Questo è un blog dove parlo dei libri che leggo. E siccome in questi anni leggo soprattutto romanzi di scrittori non occidentali, sarà un blog su romanzi non occidentali. Sono partita un po’ di anni fa leggendo gli scrittori giapponesi, poi sono arrivata in India, Pakistan e dintorni, con qualche viaggio in Israele, Nord e Sud Africa, passando per la Cina. Leggere romanzi ambientati in paesi non occidentali è un po’ come viaggiare in quei paesi, così come quando ero più giovane e leggevo i classici del ‘700 e del ‘800 mi sembrava di viaggiare nel passato.

Storie d’amore indiane

January 21st, 2008

Assamese, bengali, marathi, kannada, gujarati, kashmiro, konkani, malayalam, orissi, tamil, urdu, hindi, telogu, punjabi.

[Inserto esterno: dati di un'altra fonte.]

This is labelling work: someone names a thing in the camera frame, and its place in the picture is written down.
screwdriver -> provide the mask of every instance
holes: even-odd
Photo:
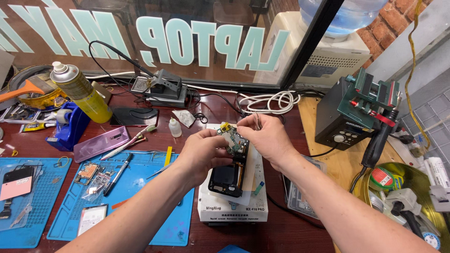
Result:
[[[156,174],[158,174],[158,173],[161,173],[161,172],[165,171],[168,167],[170,167],[170,165],[172,165],[172,164],[168,164],[168,165],[162,167],[159,171],[153,173],[153,175],[147,177],[146,179],[149,179],[149,178],[153,177],[154,175],[156,175]]]
[[[120,168],[119,172],[117,173],[116,177],[113,179],[113,181],[110,181],[105,189],[103,190],[103,196],[108,197],[109,193],[111,192],[111,190],[114,188],[114,186],[117,183],[117,180],[119,180],[119,177],[122,175],[122,172],[125,170],[125,168],[128,166],[128,164],[130,163],[131,159],[133,158],[133,154],[130,154],[128,156],[128,158],[126,159],[126,161],[123,163],[122,167]]]

forearm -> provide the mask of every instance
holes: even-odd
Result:
[[[143,252],[191,186],[189,176],[174,163],[60,252]]]
[[[436,252],[424,240],[337,185],[299,154],[281,171],[299,187],[343,252]]]

red clamp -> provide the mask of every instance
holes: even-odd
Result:
[[[381,114],[376,113],[375,111],[370,112],[369,115],[377,118],[378,120],[380,120],[380,121],[382,121],[384,123],[386,123],[390,127],[394,127],[395,126],[395,122],[393,122],[392,120],[386,118],[385,116],[383,116]]]

glue bottle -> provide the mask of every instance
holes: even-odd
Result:
[[[181,136],[181,125],[176,119],[172,117],[170,118],[169,121],[169,129],[173,137],[176,138]]]
[[[76,66],[53,63],[52,81],[95,123],[107,122],[113,112]]]

purple smartphone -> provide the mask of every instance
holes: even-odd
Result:
[[[111,130],[73,146],[73,156],[76,163],[81,163],[91,157],[121,146],[130,140],[124,126]]]

Indira Goswami, Subodh Ghosh, Manjula Padmanabhan, Gauri Deshpande, U. R. Anantha Murthy, Varsha Das, Ratanlal Shant, Damodar Mauzo, Kamala Das, Gopinath Mohanty, S. Tamil Selvan, Ismat Chunghtai, Nirmal Verma, P. Padmaraju, Amrita Pritam.

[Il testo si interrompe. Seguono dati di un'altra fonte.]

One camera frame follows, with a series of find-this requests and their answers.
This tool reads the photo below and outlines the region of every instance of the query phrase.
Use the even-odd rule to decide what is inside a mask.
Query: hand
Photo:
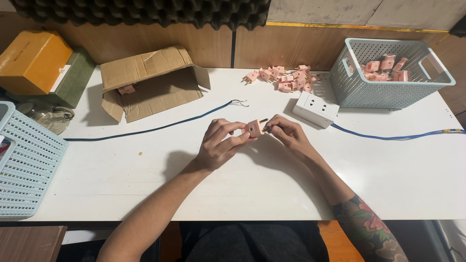
[[[233,135],[236,129],[245,128],[246,124],[241,122],[229,122],[225,119],[214,119],[202,139],[199,154],[194,159],[199,168],[214,171],[232,158],[241,147],[247,143],[257,140],[250,138],[246,132],[237,137],[230,137],[222,141],[227,134]]]
[[[309,143],[306,134],[304,134],[301,125],[298,123],[291,122],[280,115],[275,115],[265,126],[271,126],[270,133],[278,138],[285,145],[288,152],[301,162],[306,158],[319,156],[319,153]]]

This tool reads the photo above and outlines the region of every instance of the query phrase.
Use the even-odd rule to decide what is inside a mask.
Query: white desk surface
[[[36,213],[24,221],[119,221],[195,157],[210,121],[249,122],[281,114],[299,122],[335,172],[386,220],[466,219],[466,136],[440,134],[407,141],[358,137],[291,113],[300,93],[274,91],[261,80],[240,83],[249,69],[209,69],[212,90],[193,102],[126,124],[101,107],[97,66],[62,138],[98,138],[204,118],[146,134],[70,142]],[[314,94],[335,102],[327,73]],[[402,136],[461,128],[439,93],[402,110],[341,108],[336,124],[364,134]],[[307,169],[282,144],[263,135],[201,182],[174,221],[332,220]]]

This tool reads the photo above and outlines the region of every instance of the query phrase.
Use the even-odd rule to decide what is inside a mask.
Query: light blue plastic basket
[[[30,217],[39,207],[68,142],[0,102],[0,134],[11,142],[0,160],[0,218]]]
[[[408,58],[403,70],[409,70],[412,82],[369,81],[360,64],[381,60],[383,55]],[[421,62],[429,59],[438,71],[431,78]],[[345,47],[330,70],[330,81],[341,107],[405,108],[447,85],[455,85],[452,75],[422,41],[347,38]]]

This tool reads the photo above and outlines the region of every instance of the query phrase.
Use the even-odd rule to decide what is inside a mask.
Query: white power strip
[[[340,106],[337,104],[307,92],[302,92],[292,113],[323,128],[327,128],[335,122],[339,108]]]

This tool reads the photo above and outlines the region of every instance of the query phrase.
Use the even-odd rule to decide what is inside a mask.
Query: tattooed forearm
[[[385,223],[355,195],[333,206],[338,223],[367,262],[408,262]]]

Questo elenco di nomi a noi poco comuni, comprende tutte le lingue indiane in cui sono scritti i racconti di questa raccolta a cura di Sudhir Kakar, e i nomi degli autori. La novità di Storie d’amore indiane è proprio quella di comprendere racconti scritti in lingue indiane e non direttamente in inglese come spesso accade nella letteratura indiana.

Sono quindici piccole storie d’amore, ambientate in ogni parte dell’India, che ci parlano dell’amore nell’India contemporanea con tutte le contraddizioni che potete immaginare.

Non potendo parlarvi di tutti e quindici i racconti ne ho scelto uno, Una casa infiammabile, di Subodh Ghosh, scritto in bengali. La storia è ambientata nella sala di attesa di una piccola stazione ferroviaria dove due passeggeri aspettano l’arrivo dei loro treni. La donna, Madhuri, indossa un soprabito di cachemire, piccoli orecchini e ha i capelli raccolti in uno chignon di stile occidentale. L’uomo, Satadal, porta gli occhiali ed è vestito nel tradizionale stile bengalese, con uno scialle avvolto intorno al corpo. Potrebbero sembrare due sconosciuti, ma quasi subito capiamo che non lo sono, e che invece sono stati sposati per sette anni, hanno divorziato di comune accordo perché non si amavano più, e si sono rispettivamente sposati di nuovo e felicemente. All’inizio sono talmente imbarazzati trovandosi così vicini, che ci sentiamo imbarazzati anche noi, quell’imbarazzo che non si potrebbe mai provare con uno sconosciuto, ma che appunto si prova con qualcuno che ci conosce bene, ma che appartiene al passato. Poi pian piano, a causa di quell’improvviso ritrovarsi così vicini l’uno all’altra, a quell’irragionevole ora della notte, in quella sala di attesa, l’intimità passata prende il sopravvento e si ritrovano vicini e in armonia come una qualunque coppia che aspetti il treno in una sala di attesa. Come se una parte di loro esistesse solo all’interno del loro vecchio amore. E infatti Madhuri è subito protettiva con lui come è sempre stata durante il loro matrimonio e si preoccupa che lui non mangi cibo scadente, che non si trascuri. Mentre nel suo nuovo rapporto d’amore, con l’attuale marito, vediamo che i ruoli sono invertiti, ed è lui che si prende cura di lei. Madhuri comincia a versargli il tè con l’abituale determinazione e delicatezza, e Satadal può finalmente ridere come al solito e prenderle la mano tra le sue, e se ne stanno seduti fianco a fianco, come se dovessero rimanere così per il resto della vita, come se non si dovessero mai più separare. Ma il racconto non finisce così, perché non è così che deve finire, e il finale è bellissimo.

È una storia che potrebbe capitare a chiunque abbia un amore passato e concluso. Come se l’intimità che si è provata con un’altra persona non possa mai svanire del tutto. È qualcosa che esiste e che se trova condizioni favorevoli riemerge, magari in modo del tutto innocuo come nel racconto di Subodh Ghosh.

Sudhir Kakar (a cura di), Storie d’amore indiane, Neri Pozza 2007, pp. 255 (Indian Love Stories, 1999).
Sudhir Kakar vive a Delhi. È autore di diversi saggi e romanzi, tra cui Mira e il Mahatma, che parla dell’intensa amicizia tra una giovane donna inglese e Gandhi.